The complementary metal oxide semiconductor technology, CMOS, is reaching its physical limitations, as the transistors’ feature size decreases. A promising alternative is the nanomagnetic logic technology (NML), a paradigm of field-coupled nanocomputing. This technology applies single domain nanomagnets to implement digital logic with switching energies that are orders of magnitude lower than a CMOS transistor due to the complete absence of static energy dissipation.
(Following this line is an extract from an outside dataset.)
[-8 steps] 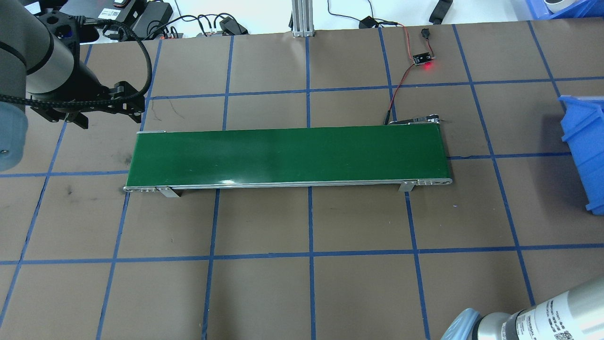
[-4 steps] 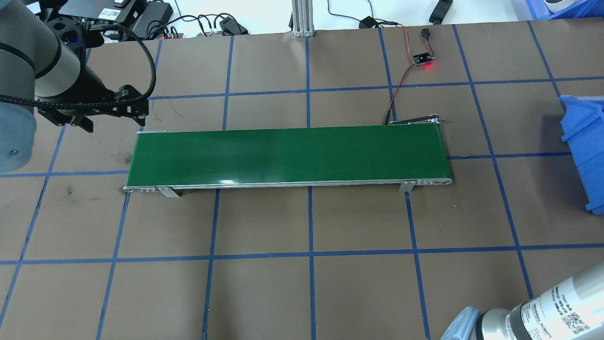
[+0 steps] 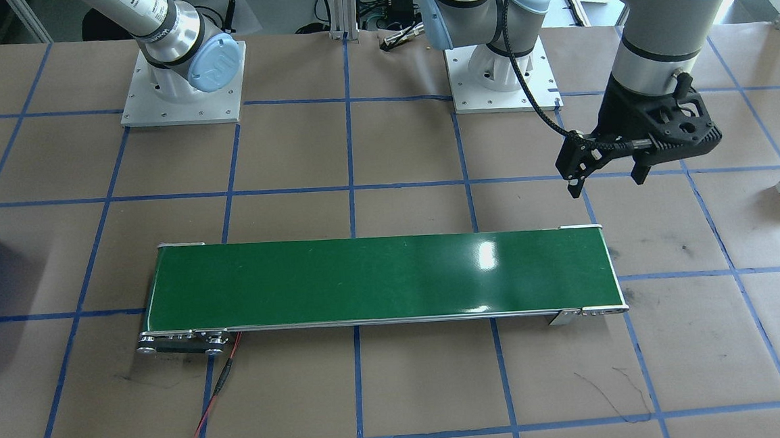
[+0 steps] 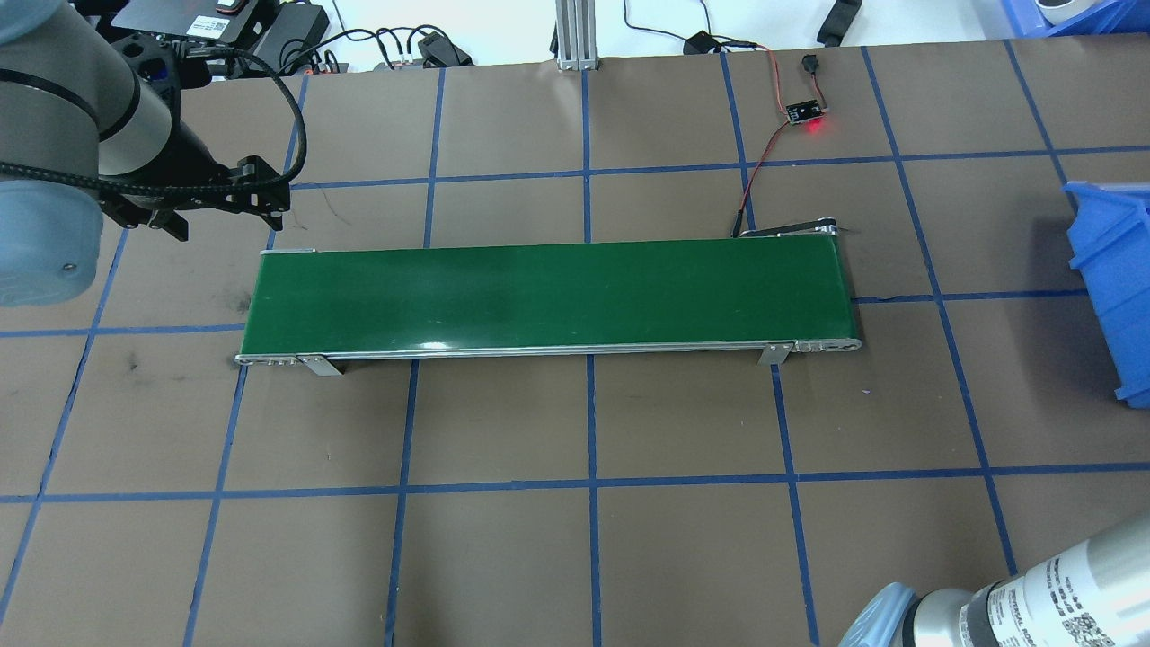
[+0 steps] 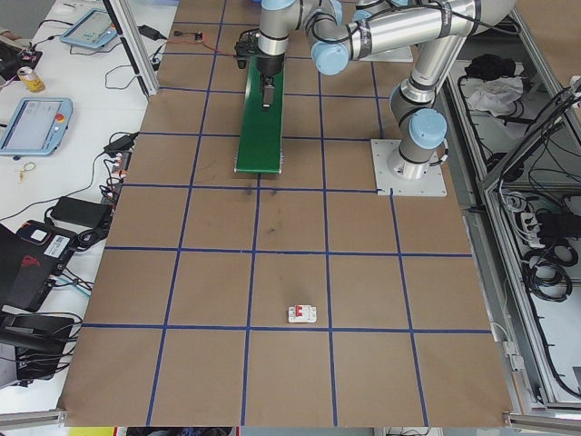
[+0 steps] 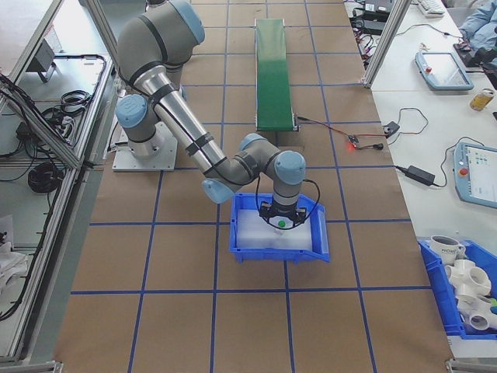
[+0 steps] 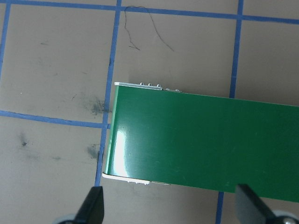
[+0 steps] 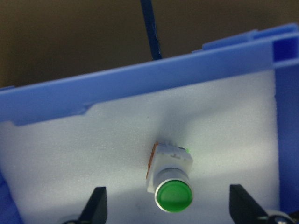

When designing nanomagnetic circuitry, several challenges arise, such as the design of a clocking system able to avoid signal disruption due to the thermal noise effect. In this paper, we compare four NML clocking schemes: BANCS, USE, RES, and 2DDWave by analyzing scalability and area overhead of combinational and sequential circuits.

随着晶体管特征尺寸的减小，互补金属氧化物半导体技术CMOS已达到其物理极限。一种有希望的替代方法是纳米磁逻辑技术（NML），这是场耦合纳米计算的范例。由于完全没有静态能量耗散，该技术应用单域纳米磁铁来实现数字逻辑，其开关能量比CMOS晶体管低几个数量级。当设计纳米磁性电路时，出现了一些挑战，例如设计时钟系统，能够避免由于热噪声效应而引起的信号中断。在本文中，我们通过分析组合电路和时序电路的可扩展性和面积开销，比较了四种NML时钟方案：BANCS，USE，RES和2DDWave。